### [Your assignment]
Each record below is to be output with no change at all.

Stored data
━━━━━━━━━━

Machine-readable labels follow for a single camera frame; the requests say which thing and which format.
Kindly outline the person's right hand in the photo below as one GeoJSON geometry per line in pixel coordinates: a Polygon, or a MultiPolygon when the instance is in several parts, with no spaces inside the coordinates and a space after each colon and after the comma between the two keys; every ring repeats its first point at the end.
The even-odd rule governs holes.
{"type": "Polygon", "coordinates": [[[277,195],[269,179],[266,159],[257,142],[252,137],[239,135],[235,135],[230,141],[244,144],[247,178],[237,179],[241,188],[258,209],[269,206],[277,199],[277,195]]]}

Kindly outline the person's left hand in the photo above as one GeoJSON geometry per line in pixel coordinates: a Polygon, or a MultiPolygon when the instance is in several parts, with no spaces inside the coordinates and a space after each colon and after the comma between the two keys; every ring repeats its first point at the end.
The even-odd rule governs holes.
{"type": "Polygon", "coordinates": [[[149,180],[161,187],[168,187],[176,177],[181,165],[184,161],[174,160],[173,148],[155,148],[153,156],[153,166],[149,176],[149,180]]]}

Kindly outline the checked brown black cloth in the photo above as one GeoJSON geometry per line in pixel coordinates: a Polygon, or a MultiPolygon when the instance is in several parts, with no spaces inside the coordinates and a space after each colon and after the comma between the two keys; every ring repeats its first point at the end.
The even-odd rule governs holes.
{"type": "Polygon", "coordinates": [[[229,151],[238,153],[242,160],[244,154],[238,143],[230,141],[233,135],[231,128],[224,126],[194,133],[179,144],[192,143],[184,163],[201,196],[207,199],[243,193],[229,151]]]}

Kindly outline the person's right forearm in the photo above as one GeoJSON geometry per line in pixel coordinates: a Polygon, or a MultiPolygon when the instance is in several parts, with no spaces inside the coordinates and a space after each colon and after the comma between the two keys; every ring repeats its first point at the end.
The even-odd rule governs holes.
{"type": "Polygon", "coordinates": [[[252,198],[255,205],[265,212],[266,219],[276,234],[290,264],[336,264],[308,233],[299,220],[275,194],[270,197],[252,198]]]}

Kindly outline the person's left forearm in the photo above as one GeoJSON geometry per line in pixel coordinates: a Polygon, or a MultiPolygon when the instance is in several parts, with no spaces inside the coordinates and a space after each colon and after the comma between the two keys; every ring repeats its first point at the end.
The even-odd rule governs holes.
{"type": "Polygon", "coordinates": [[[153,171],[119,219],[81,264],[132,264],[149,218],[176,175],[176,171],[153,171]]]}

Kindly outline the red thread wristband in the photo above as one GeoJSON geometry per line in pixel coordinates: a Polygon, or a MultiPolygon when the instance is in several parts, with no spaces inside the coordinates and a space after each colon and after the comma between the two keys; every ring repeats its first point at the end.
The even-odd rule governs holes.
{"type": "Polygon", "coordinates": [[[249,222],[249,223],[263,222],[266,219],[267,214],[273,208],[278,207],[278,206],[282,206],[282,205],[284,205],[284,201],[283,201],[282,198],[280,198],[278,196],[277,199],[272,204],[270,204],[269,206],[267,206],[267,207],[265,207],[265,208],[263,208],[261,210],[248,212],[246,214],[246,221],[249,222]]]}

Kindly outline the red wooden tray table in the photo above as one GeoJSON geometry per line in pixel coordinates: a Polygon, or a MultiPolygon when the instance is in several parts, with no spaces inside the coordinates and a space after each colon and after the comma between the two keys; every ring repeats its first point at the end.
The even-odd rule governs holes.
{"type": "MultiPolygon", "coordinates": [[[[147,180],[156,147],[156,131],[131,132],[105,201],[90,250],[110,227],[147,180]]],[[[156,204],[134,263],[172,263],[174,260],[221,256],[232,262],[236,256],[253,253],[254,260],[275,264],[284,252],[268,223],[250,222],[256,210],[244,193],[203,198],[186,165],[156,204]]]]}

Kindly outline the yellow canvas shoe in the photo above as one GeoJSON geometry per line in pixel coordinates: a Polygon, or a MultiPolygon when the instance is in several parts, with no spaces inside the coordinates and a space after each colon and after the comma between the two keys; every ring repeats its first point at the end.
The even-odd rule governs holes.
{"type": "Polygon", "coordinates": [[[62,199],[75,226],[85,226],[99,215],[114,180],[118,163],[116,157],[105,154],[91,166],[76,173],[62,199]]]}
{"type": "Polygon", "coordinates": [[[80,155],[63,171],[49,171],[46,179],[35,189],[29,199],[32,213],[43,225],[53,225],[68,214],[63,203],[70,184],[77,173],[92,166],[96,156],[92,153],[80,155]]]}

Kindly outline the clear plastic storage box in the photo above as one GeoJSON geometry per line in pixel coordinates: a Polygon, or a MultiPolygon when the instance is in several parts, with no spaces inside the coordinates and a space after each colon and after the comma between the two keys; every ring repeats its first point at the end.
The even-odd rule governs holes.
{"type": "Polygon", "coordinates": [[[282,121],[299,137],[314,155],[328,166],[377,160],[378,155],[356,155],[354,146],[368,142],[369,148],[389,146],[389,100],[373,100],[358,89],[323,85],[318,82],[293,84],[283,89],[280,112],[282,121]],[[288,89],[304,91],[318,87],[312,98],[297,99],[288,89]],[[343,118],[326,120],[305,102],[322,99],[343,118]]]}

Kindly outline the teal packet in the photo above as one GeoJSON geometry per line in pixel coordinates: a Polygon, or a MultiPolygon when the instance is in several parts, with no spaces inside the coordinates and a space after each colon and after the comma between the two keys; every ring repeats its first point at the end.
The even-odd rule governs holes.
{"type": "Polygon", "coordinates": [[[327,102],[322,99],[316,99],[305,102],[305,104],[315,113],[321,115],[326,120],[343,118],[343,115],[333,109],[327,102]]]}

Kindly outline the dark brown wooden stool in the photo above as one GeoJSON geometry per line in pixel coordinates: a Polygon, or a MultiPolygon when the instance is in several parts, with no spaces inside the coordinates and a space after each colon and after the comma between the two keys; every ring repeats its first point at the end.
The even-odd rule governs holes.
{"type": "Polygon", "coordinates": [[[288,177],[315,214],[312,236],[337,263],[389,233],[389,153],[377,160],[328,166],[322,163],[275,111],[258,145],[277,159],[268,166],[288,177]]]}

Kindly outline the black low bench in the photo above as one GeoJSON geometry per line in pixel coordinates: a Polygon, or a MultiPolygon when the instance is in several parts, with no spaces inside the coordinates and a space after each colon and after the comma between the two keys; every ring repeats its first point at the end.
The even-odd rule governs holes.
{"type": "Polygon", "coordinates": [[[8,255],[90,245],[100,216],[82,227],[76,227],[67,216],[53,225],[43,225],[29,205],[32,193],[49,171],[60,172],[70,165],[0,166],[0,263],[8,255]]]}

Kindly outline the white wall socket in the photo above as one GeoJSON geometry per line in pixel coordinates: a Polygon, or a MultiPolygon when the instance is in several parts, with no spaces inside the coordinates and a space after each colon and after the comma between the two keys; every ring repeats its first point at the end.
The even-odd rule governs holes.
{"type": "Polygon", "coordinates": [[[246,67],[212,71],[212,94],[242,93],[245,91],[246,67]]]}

━━━━━━━━━━

### [Output for this task]
Machine-readable labels follow for a single camera frame; the requests say which thing and which format.
Kindly outline the person's right hand in the photo below as one GeoJSON geometry per line in pixel coordinates: a Polygon, or a MultiPolygon when the instance is in several parts, with no spaces inside the coordinates and a space after each colon and after the comma between the two keys; every ring repeats its first point at the end.
The even-odd rule governs holes.
{"type": "Polygon", "coordinates": [[[277,195],[269,179],[266,159],[257,142],[252,137],[239,135],[235,135],[230,141],[244,144],[247,178],[237,179],[241,188],[258,209],[269,206],[277,199],[277,195]]]}

Kindly outline the person's left hand in the photo above as one GeoJSON geometry per line in pixel coordinates: a Polygon, or a MultiPolygon when the instance is in several parts, with no spaces inside the coordinates and a space after each colon and after the comma between the two keys; every ring repeats its first point at the end.
The even-odd rule governs holes.
{"type": "Polygon", "coordinates": [[[149,180],[161,187],[168,187],[176,177],[181,165],[184,161],[174,160],[173,148],[155,148],[153,156],[153,166],[149,176],[149,180]]]}

Kindly outline the checked brown black cloth in the photo above as one GeoJSON geometry per line in pixel coordinates: a Polygon, or a MultiPolygon when the instance is in several parts, with no spaces inside the coordinates and a space after each colon and after the comma between the two keys; every ring repeats its first point at the end.
The even-odd rule governs holes.
{"type": "Polygon", "coordinates": [[[229,151],[238,153],[242,160],[244,154],[238,143],[230,141],[233,135],[231,128],[224,126],[194,133],[179,144],[192,143],[184,163],[201,196],[207,199],[243,193],[229,151]]]}

Kindly outline the person's right forearm in the photo above as one GeoJSON geometry per line in pixel coordinates: a Polygon, or a MultiPolygon when the instance is in several parts, with no spaces inside the coordinates and a space after each colon and after the comma between the two keys; every ring repeats its first point at the end.
The even-odd rule governs holes.
{"type": "Polygon", "coordinates": [[[252,198],[255,205],[265,212],[266,219],[276,234],[290,264],[336,264],[308,233],[299,220],[275,194],[270,197],[252,198]]]}

Kindly outline the person's left forearm in the photo above as one GeoJSON geometry per line in pixel coordinates: a Polygon, or a MultiPolygon when the instance is in several parts, with no spaces inside the coordinates and a space after each colon and after the comma between the two keys; every ring repeats its first point at the end.
The even-odd rule governs holes.
{"type": "Polygon", "coordinates": [[[153,171],[119,219],[81,264],[132,264],[149,218],[176,175],[176,171],[153,171]]]}

Kindly outline the red thread wristband in the photo above as one GeoJSON geometry per line in pixel coordinates: a Polygon, or a MultiPolygon when the instance is in several parts, with no spaces inside the coordinates and a space after each colon and after the comma between the two keys; every ring repeats its first point at the end.
The even-odd rule governs holes.
{"type": "Polygon", "coordinates": [[[249,222],[249,223],[263,222],[266,219],[267,214],[273,208],[278,207],[278,206],[282,206],[282,205],[284,205],[284,201],[283,201],[282,198],[280,198],[278,196],[277,199],[272,204],[270,204],[269,206],[267,206],[267,207],[265,207],[265,208],[263,208],[261,210],[248,212],[246,214],[246,221],[249,222]]]}

Kindly outline the red wooden tray table in the photo above as one GeoJSON geometry per line in pixel coordinates: a Polygon, or a MultiPolygon when the instance is in several parts, with no spaces inside the coordinates and a space after each colon and after the comma between the two keys; every ring repeats its first point at the end.
The even-odd rule governs holes.
{"type": "MultiPolygon", "coordinates": [[[[147,180],[156,147],[156,131],[131,132],[105,201],[90,250],[110,227],[147,180]]],[[[156,204],[134,263],[172,263],[174,260],[221,256],[232,262],[236,256],[253,253],[254,260],[275,264],[284,252],[268,223],[250,222],[256,210],[244,193],[203,198],[186,165],[156,204]]]]}

Kindly outline the yellow canvas shoe in the photo above as one GeoJSON geometry per line in pixel coordinates: a Polygon, or a MultiPolygon when the instance is in several parts, with no spaces inside the coordinates and a space after each colon and after the comma between the two keys; every ring repeats its first point at the end.
The even-odd rule governs holes.
{"type": "Polygon", "coordinates": [[[62,199],[75,226],[85,226],[99,215],[114,180],[118,163],[116,157],[105,154],[91,166],[76,173],[62,199]]]}
{"type": "Polygon", "coordinates": [[[80,155],[63,171],[49,171],[46,179],[35,189],[29,199],[32,213],[43,225],[53,225],[68,214],[63,203],[70,184],[77,173],[92,166],[96,156],[92,153],[80,155]]]}

Kindly outline the clear plastic storage box in the photo above as one GeoJSON geometry per line in pixel coordinates: a Polygon, or a MultiPolygon when the instance is in several parts, with no spaces inside the coordinates and a space after each colon and after the comma between the two keys; every ring repeats its first point at the end.
The even-odd rule governs holes.
{"type": "Polygon", "coordinates": [[[282,121],[299,137],[314,155],[328,166],[377,160],[378,155],[356,155],[354,146],[368,142],[369,148],[389,146],[389,100],[373,100],[358,89],[323,85],[318,82],[293,84],[283,89],[280,112],[282,121]],[[288,89],[304,91],[318,87],[312,98],[297,99],[288,89]],[[343,118],[326,120],[305,102],[322,99],[343,118]]]}

Kindly outline the teal packet in the photo above as one GeoJSON geometry per line in pixel coordinates: a Polygon, or a MultiPolygon when the instance is in several parts, with no spaces inside the coordinates and a space after each colon and after the comma between the two keys; every ring repeats its first point at the end.
The even-odd rule governs holes.
{"type": "Polygon", "coordinates": [[[327,102],[322,99],[316,99],[305,102],[305,104],[315,113],[321,115],[326,120],[343,118],[343,115],[333,109],[327,102]]]}

Kindly outline the dark brown wooden stool in the photo above as one GeoJSON geometry per line in pixel coordinates: a Polygon, or a MultiPolygon when the instance is in several parts, with no spaces inside the coordinates and a space after each colon and after the comma between the two keys; every ring repeats its first point at the end.
The even-odd rule governs holes.
{"type": "Polygon", "coordinates": [[[288,177],[315,214],[312,236],[337,263],[389,233],[389,153],[377,160],[328,166],[322,163],[275,111],[258,145],[277,159],[268,166],[288,177]]]}

Kindly outline the black low bench in the photo above as one GeoJSON geometry per line in pixel coordinates: a Polygon, or a MultiPolygon when the instance is in several parts, with no spaces inside the coordinates and a space after each colon and after the comma between the two keys; every ring repeats its first point at the end.
The even-odd rule governs holes.
{"type": "Polygon", "coordinates": [[[8,255],[90,245],[100,216],[82,227],[76,227],[67,216],[53,225],[43,225],[29,205],[32,193],[49,171],[60,172],[70,165],[0,166],[0,263],[8,255]]]}

Kindly outline the white wall socket in the photo above as one GeoJSON geometry per line in pixel coordinates: a Polygon, or a MultiPolygon when the instance is in several parts, with no spaces inside the coordinates and a space after each colon and after the comma between the two keys; every ring repeats its first point at the end.
The even-odd rule governs holes.
{"type": "Polygon", "coordinates": [[[246,67],[212,71],[212,94],[242,93],[245,91],[246,67]]]}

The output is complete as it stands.